**PROBLEM**
Each line containing the word "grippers" must be copied from the material below.

---

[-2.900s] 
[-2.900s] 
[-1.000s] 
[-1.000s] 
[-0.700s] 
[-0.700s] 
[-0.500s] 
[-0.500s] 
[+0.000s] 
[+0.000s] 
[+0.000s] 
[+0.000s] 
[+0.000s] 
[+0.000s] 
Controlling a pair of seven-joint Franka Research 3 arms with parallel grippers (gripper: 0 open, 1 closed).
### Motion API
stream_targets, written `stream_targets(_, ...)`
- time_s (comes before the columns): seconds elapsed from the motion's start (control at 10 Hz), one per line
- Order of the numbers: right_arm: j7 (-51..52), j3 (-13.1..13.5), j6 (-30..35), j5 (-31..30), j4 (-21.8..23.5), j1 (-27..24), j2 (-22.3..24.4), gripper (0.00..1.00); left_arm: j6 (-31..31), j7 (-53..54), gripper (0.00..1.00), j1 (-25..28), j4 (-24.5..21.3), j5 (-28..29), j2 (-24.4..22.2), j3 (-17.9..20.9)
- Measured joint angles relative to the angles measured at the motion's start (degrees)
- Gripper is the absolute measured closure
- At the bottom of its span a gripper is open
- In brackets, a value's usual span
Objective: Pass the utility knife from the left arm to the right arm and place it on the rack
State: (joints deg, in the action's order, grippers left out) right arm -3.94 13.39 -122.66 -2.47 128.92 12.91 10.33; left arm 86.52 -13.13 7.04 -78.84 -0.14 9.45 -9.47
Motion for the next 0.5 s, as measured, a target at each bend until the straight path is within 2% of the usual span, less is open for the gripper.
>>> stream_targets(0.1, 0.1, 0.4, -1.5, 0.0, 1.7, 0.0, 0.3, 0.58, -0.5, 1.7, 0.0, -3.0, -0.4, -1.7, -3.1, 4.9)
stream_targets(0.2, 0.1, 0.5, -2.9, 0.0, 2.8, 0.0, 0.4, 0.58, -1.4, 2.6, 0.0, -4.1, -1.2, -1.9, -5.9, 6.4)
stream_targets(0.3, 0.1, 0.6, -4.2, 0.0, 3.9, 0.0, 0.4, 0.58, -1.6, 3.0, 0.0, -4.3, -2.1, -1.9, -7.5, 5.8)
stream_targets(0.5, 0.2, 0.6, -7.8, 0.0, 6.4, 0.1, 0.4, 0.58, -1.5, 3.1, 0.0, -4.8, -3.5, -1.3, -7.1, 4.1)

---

**YOUR RESPONSE**
Controlling a pair of seven-joint Franka Research 3 arms with parallel grippers (gripper: 0 open, 1 closed).
State: (joints deg, in the action's order, grippers left out) right arm -3.94 13.39 -122.66 -2.47 128.92 12.91 10.33; left arm 86.52 -13.13 7.04 -78.84 -0.14 9.45 -9.47

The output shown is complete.